Na China, após a tomada de poder pelo Partido Comunista, livros anticomunistas e críticos ao regime acabaram na pira. No Chile do ditador Augusto Pinochet, o mesmo ocorreu com as obras de Gabriel García Marquez; nos países islâmicos, Os Versos Satânicos de Salman Rushdie foi eliminado como “sacrilégio”.
Nos EUA, em 1966, queimaram-se publicamente discos dos Beatles; e em 2000, fanáticos cristãos de diversos estados fizeram fogo com os volumes da saga Harry Potter, de J.K. Rowling, tachando-os de “bruxaria, obra satânica e instruções para magia”. Agora mesmo, no contexto da guerra na Ucrânia, livros são queimados pela Rússia, como parte de uma campanha de aniquilação da identidade ucraniana.
Sinal contra proibição e censura
Desde seu lançamento, em 1985, o romance já foi vendido milhões de vezes, e a série televisiva multiplicou seu alcance: por todo o mundo, ativistas dos direitos femininos trajam as características túnicas vermelhas e chapéus brancos exageradamente grandes para manifestar-se pelo direito ao aborto e à autodeterminação.
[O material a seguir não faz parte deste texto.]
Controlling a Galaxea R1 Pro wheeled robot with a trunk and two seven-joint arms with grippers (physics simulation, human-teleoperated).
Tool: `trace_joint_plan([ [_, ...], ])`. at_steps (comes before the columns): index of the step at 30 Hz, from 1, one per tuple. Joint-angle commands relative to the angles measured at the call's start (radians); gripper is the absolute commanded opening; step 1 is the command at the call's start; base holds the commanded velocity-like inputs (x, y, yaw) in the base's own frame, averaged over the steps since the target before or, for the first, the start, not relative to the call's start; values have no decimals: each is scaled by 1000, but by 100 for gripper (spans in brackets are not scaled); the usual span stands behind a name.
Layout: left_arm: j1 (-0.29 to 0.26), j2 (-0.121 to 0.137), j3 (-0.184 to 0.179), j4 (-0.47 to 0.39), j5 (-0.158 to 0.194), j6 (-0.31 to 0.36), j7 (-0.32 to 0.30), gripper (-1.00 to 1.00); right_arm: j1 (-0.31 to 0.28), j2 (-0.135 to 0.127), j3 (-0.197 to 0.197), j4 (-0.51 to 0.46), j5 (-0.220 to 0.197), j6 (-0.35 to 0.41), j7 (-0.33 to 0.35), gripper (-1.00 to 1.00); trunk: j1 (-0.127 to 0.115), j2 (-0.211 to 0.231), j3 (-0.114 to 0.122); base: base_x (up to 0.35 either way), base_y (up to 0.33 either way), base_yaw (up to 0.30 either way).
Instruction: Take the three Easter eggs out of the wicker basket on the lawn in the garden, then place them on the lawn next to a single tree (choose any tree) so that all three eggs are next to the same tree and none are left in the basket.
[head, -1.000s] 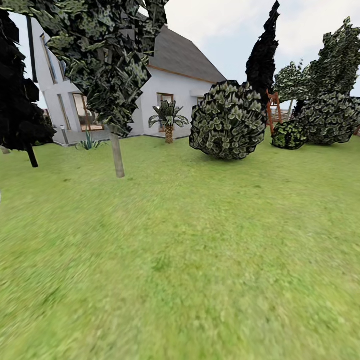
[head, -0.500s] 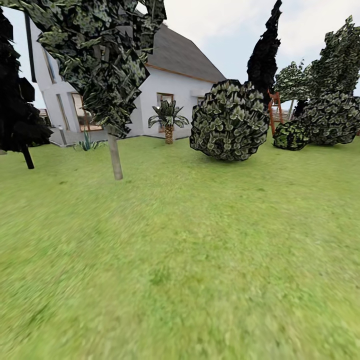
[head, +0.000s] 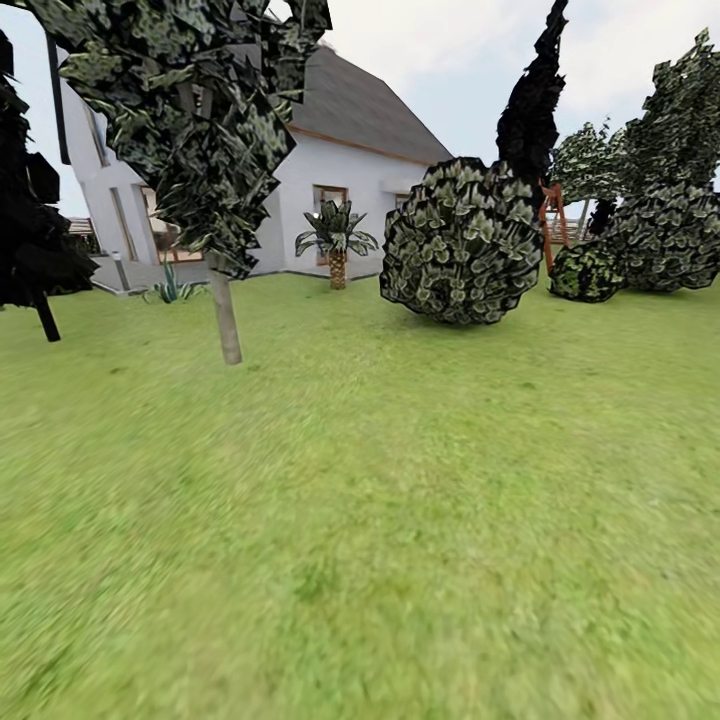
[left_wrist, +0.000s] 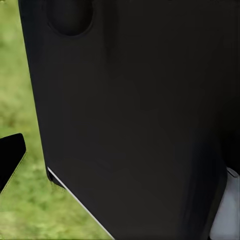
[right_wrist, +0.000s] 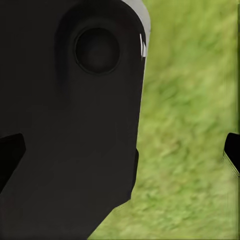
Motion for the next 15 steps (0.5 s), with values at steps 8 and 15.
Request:
trace_joint_plan([
  [8, 1, 1, 0, -2, -2, -1, 1, 100, -1, 0, 0, 3, 7, -1, 0, 100, 1, 0, -1, 334, 0, 0],
  [15, 0, 0, -2, -1, -2, -2, 1, 100, -1, 0, 0, 3, 6, -1, 0, 100, 1, 0, -1, 333, 0, 0],
])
Os protestos mais recentes se dirigiram ao Supremo Tribunal americano, que está prestes a anular a lei que garante o aborto ilegal.
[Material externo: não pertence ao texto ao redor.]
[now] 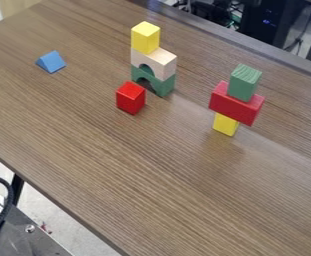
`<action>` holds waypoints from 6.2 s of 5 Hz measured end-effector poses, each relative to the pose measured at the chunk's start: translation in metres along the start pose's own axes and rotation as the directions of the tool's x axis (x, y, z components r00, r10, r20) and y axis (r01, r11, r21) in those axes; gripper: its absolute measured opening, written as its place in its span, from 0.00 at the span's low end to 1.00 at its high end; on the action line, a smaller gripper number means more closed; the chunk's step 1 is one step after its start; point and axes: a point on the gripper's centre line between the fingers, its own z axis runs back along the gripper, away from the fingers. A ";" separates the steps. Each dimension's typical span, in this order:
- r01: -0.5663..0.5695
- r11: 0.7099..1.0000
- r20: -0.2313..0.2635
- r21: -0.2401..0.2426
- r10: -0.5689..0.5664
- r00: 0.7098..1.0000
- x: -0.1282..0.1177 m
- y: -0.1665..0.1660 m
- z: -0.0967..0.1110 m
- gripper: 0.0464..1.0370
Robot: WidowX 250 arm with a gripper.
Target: Remove the yellow cube on the white arc and placed it on the green cube.
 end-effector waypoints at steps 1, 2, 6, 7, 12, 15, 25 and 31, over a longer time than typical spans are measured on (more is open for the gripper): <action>0.000 0.999 -0.006 -0.040 0.000 1.000 0.000 -0.004 -0.012 0.96; 0.075 0.989 0.013 -0.129 -0.073 0.997 -0.019 -0.007 -0.022 0.96; 0.113 0.967 -0.038 -0.228 -0.124 0.992 -0.091 -0.005 -0.068 0.96; 0.053 0.976 -0.082 -0.213 -0.072 0.994 -0.097 -0.003 -0.069 0.96; -0.160 0.950 -0.134 -0.266 0.128 0.983 -0.137 -0.030 -0.087 0.96; -0.107 0.974 -0.099 -0.198 0.089 0.991 -0.134 -0.012 -0.093 0.96; -0.169 0.985 -0.045 0.011 0.170 0.984 -0.080 -0.003 -0.073 0.54; -0.194 0.961 -0.064 -0.198 0.184 0.981 0.011 0.011 -0.081 0.54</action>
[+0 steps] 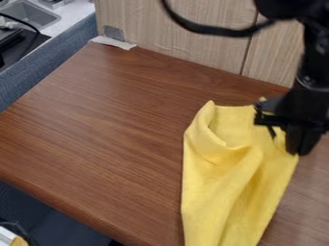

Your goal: Fold the cloth from right to left

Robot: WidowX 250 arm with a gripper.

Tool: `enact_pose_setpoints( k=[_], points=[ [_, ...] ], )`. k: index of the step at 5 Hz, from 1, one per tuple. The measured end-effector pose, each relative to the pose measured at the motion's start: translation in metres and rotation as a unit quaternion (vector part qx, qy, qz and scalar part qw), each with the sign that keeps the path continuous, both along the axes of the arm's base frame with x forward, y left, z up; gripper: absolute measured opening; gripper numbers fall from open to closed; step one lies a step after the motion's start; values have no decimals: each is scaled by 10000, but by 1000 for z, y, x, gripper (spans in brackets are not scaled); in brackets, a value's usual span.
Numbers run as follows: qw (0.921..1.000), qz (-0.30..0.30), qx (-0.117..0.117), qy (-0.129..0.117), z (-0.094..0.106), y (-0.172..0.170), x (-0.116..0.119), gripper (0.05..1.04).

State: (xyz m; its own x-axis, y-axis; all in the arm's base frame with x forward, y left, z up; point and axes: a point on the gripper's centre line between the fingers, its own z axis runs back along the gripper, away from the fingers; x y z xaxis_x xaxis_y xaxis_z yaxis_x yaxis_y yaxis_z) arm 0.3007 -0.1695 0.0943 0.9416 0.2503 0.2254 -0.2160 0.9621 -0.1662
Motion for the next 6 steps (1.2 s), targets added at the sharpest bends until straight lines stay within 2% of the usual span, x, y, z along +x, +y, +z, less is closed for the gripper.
enact_pose_setpoints(
  k=[1,2,3,4,6],
  points=[
    [9995,222,-69,-196,23,30,-15,54],
    [9985,475,2,-278,31,63,-31,54],
    [9961,855,26,-213,23,96,-51,54],
    [9944,1054,-11,2,1,114,-59,54],
    [9922,1112,-31,554,-62,130,-59,54]
  ],
)
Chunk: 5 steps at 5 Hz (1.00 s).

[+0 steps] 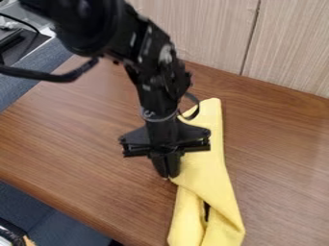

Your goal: Fold the cloth from right to left

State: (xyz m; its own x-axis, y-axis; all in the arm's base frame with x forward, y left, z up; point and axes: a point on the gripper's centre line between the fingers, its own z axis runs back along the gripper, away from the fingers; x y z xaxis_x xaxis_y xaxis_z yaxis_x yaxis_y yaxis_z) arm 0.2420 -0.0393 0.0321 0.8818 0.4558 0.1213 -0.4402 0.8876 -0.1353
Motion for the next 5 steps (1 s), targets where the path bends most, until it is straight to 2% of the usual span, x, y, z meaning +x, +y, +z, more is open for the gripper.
enact_pose_setpoints(
  k=[1,2,3,4,5],
  points=[
    [9999,-54,16,149,-16,0,0,70],
    [9994,213,33,254,-15,0,-1,212],
    [9994,313,118,77,-6,-2,2,482],
    [9995,279,154,7,5,-4,2,789],
    [9993,326,151,-134,21,-5,4,999]
  ],
)
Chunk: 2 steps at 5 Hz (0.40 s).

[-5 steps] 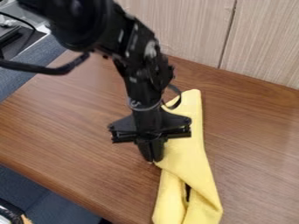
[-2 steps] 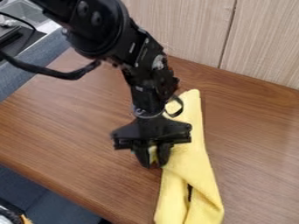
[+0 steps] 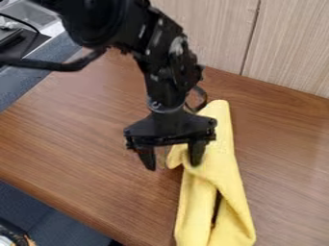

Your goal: Fold the cloth from right to left

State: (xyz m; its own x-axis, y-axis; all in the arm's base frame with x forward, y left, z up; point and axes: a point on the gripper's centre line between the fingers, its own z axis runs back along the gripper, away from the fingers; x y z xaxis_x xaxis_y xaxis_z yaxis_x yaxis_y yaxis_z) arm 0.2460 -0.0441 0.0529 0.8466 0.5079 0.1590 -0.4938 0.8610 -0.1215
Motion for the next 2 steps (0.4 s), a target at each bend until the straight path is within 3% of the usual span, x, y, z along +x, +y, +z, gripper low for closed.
enact_pose_setpoints(
  k=[2],
  points=[
    [9994,-57,70,-321,38,0,1,999]
  ],
)
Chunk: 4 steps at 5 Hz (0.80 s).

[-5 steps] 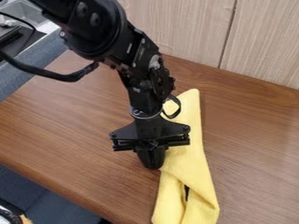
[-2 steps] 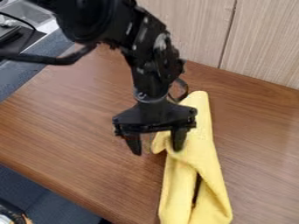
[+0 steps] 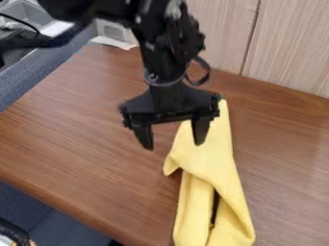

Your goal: Fold the cloth from right to left

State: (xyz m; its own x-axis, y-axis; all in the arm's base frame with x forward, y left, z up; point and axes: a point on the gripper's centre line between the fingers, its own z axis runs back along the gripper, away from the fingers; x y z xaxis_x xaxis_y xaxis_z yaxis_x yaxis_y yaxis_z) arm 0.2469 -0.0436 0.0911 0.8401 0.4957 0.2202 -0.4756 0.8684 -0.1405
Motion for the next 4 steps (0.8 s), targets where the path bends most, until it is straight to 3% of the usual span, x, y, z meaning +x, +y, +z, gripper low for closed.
enact_pose_setpoints(
  k=[1,4],
  points=[
    [9997,-37,42,-218,23,-2,1,999],
    [9995,-105,15,-309,30,-2,-1,999]
  ],
)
Em entrevista à rádio americana NPR, Margaret Atwood disse não saber se sua A Handmaid’s Tale já foi queimada em público. Ainda assim, com o exemplar incombustível, ela e sua editora querem emitir um sinal na luta contra proibições e censura.
A edição emprega materiais como folha de alumínio, aço e costuras com filho de níquel. Ela será leiloada pela casa Sotheby’s: o lucro, calculado em mais de 100 milhões de dólares, irá para a associação de escritoras/es PEN America, em reconhecimento a seu empenho em prol da liberdade de expressão.
Na gala anual do PEN, em Nova York, a apresentadora da noite, escritora e atriz Faith Salie, comentou: “O livro à prova de fogo foi feito para resistir, não só aos censores cuspidores de fogo e fanáticos flamejantes, mas também às chamas reais com que eles querem incinerar a nossa democracia..”
Em 2019, Margaret Atwood publicou com The Testaments uma espécie de sequência de seu best-seller. Para os fãs da série de TV, após o fim em aberto da quarta temporada, a boa notícia é que a quinta está em produção, devendo ser lançada ainda em 2022.